Martin Skidmore (Martin Skidmore), Sunday, 3 November 2002 21:26 (twenty-two years ago)

I bet art history books in the far east are the other way around.

Does anyone know how they cover European and American art?

(We had the History of Art by Honour and Fleming as our bible)

dakatine, Sunday, 3 November 2002 23:31 (twenty-two years ago)

You may well be right, Dakatine, but that doesn't affect my point. Actually, I would be a bit surprised if they were as poor at covering Europe as we are at covering South-East Asia, but maybe they are.
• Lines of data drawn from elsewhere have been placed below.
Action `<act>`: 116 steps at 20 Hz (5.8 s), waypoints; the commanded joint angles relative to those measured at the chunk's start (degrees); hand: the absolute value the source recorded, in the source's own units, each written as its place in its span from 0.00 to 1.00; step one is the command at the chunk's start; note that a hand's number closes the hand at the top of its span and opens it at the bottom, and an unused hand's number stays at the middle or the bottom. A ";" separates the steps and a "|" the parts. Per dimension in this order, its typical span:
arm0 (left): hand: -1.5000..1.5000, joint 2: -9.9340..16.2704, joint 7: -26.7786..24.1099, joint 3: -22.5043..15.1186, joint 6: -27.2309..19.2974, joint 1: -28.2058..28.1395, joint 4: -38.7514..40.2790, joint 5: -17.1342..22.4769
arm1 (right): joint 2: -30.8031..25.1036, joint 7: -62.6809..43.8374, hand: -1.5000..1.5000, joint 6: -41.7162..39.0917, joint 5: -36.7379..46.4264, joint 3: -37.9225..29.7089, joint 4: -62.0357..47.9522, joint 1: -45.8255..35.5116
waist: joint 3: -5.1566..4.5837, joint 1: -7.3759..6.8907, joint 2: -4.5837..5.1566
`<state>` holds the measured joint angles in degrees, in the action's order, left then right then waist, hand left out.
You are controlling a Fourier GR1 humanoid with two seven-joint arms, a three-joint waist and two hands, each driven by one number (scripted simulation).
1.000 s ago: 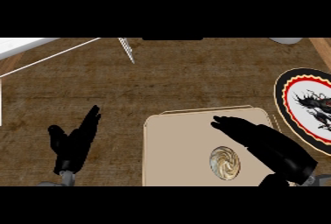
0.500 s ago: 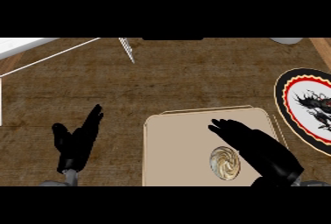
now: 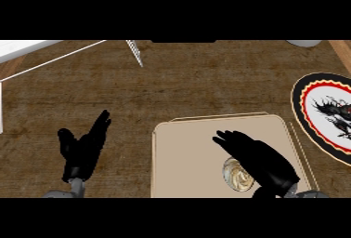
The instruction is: Pick the cupcake from the tray and place it in the plate
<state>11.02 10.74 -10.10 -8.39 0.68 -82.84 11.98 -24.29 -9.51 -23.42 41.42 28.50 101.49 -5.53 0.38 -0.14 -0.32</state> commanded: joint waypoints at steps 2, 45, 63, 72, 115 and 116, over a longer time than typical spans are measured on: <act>0.50 -1.01 0.56 0.27 1.37 -1.99 1.19 -0.29 | 2.12 1.07 0.00 -1.84 3.01 1.20 -2.16 0.13 | -0.38 0.03 0.31; 0.50 -1.87 2.76 3.13 3.01 -2.18 -1.66 -2.51 | 12.24 4.03 1.00 41.75 -17.21 -35.79 19.23 21.65 | -0.29 -0.15 0.45; 0.50 -3.84 1.01 2.85 4.35 -0.72 1.21 -3.67 | -5.31 37.97 1.00 42.69 -29.00 -57.52 -49.28 -13.75 | -0.23 -1.32 0.77; 0.50 -3.71 2.21 2.39 4.85 0.63 0.40 -4.08 | -14.29 29.89 0.00 37.01 -18.61 -50.55 -70.57 -21.02 | -0.14 -3.92 1.74; 0.50 -5.08 3.89 4.36 3.61 -1.41 -0.50 -5.16 | -29.90 68.08 0.00 -9.13 -33.00 -61.22 -87.14 -3.80 | -0.07 0.24 0.54; 0.50 -2.85 1.76 6.26 5.99 -1.60 -0.67 -3.94 | -27.75 68.06 0.00 -7.09 -32.99 -60.94 -87.35 -4.40 | -0.11 -0.15 0.54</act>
<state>7.33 12.27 -4.88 -3.62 -0.84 -84.89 7.22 -52.33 49.53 -23.44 8.49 -32.74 14.85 -12.32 0.51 -0.34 -0.03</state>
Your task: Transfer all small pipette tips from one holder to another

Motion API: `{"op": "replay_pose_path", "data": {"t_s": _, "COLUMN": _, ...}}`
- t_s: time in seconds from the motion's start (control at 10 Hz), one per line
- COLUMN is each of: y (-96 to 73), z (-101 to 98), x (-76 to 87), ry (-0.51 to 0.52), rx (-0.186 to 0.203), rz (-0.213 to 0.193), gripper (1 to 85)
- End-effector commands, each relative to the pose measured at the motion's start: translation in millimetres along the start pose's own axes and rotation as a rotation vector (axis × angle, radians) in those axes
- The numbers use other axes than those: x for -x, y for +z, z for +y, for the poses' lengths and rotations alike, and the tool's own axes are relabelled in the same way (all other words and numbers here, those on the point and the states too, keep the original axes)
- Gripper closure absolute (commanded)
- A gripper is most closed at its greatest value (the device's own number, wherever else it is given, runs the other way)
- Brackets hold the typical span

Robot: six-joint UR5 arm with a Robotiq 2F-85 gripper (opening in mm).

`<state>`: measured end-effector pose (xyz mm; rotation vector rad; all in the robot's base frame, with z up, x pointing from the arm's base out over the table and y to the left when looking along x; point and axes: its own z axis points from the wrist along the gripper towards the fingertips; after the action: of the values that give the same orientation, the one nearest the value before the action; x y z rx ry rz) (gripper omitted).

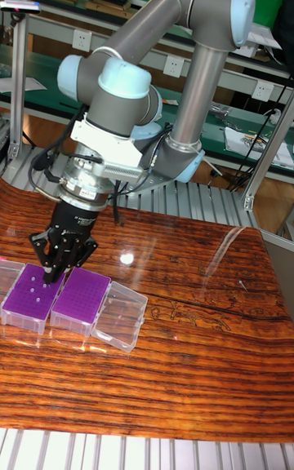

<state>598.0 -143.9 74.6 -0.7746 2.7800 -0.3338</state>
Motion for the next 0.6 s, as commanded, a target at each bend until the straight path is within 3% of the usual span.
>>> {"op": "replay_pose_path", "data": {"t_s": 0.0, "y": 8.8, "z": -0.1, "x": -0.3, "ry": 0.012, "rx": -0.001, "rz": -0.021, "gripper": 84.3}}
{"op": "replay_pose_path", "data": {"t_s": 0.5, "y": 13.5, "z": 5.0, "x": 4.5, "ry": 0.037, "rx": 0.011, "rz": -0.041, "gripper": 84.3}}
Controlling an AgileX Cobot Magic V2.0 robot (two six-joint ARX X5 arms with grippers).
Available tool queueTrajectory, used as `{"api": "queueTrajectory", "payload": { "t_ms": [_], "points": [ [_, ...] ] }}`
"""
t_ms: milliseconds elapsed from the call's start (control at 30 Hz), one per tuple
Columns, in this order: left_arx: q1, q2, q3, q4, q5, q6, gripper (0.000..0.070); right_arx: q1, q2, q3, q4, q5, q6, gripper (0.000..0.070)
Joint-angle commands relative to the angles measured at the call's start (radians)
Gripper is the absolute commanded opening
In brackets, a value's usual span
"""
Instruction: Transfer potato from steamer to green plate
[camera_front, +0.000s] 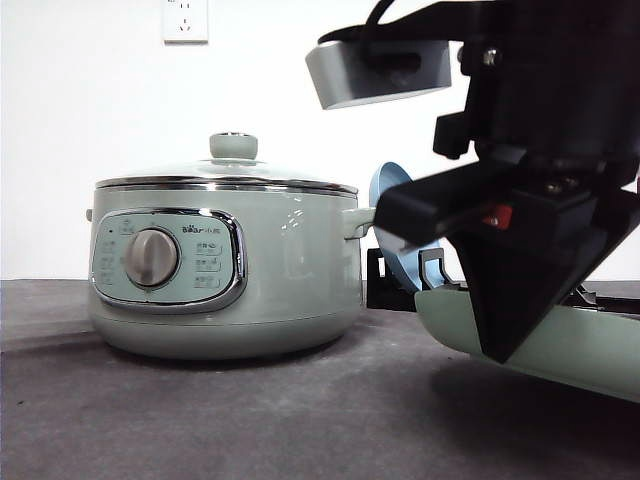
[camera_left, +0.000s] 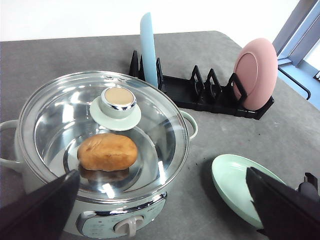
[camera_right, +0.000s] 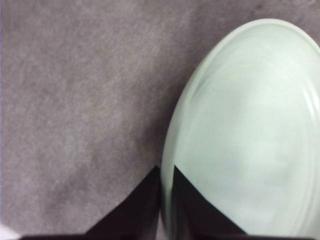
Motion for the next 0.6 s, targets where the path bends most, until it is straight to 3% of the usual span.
{"api": "queueTrajectory", "payload": {
  "t_ms": [0, 33, 100, 233, 333, 567],
  "points": [
    [-0.004, 0.007, 0.020, 0.010, 0.005, 0.005, 0.0700, 0.016, 0.022, 0.007, 0.012, -0.012, -0.007, 0.0000],
    [-0.004, 0.007, 0.020, 0.010, 0.005, 0.005, 0.0700, 0.017, 0.024, 0.007, 0.013, -0.012, -0.008, 0.0001],
    [-0.004, 0.007, 0.020, 0.010, 0.005, 0.005, 0.0700, 0.017, 0.023, 0.007, 0.021, -0.019, -0.009, 0.0066],
    [-0.004, 0.007, 0.020, 0.010, 0.005, 0.005, 0.0700, 0.014, 0.019, 0.009, 0.040, -0.080, -0.014, 0.0351],
    [-0.004, 0.007, 0.020, 0.010, 0.005, 0.005, 0.0700, -0.001, 0.002, 0.022, 0.057, -0.163, -0.017, 0.0484],
    [-0.004, 0.007, 0.020, 0.005, 0.005, 0.005, 0.0700, -0.087, -0.089, 0.100, 0.062, -0.334, -0.037, 0.0504]
  ]
}}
I expect it varies a lot between the quite westernised (in some ways) Japan and an isolationist nation like North Korea, say.

Martin Skidmore (Martin Skidmore), Monday, 4 November 2002 12:30 (twenty-two years ago)

The egyptians invented the spreadsheet! I have a photo of the earliest recorded spreadsheet which i snappen in Karnak (I think). It wasn't one of those "pop quiz" one's either -- it was real numbers and everything.

Alan (Alan), Monday, 4 November 2002 12:37 (twenty-two years ago)

seventeen years pass...

The mummy tomb, which has been sealed for 2500 years, has been opened for the first time. pic.twitter.com/KWGT95girv

— Psychedelic Art (@VisuallySt) October 5, 2020

couldn't see is there was any forbidden sarcophagus juice. Even though it is pretty creepy I'm still more troubled by the recent youtube memory of an 84 year old can of creamed corn being opened.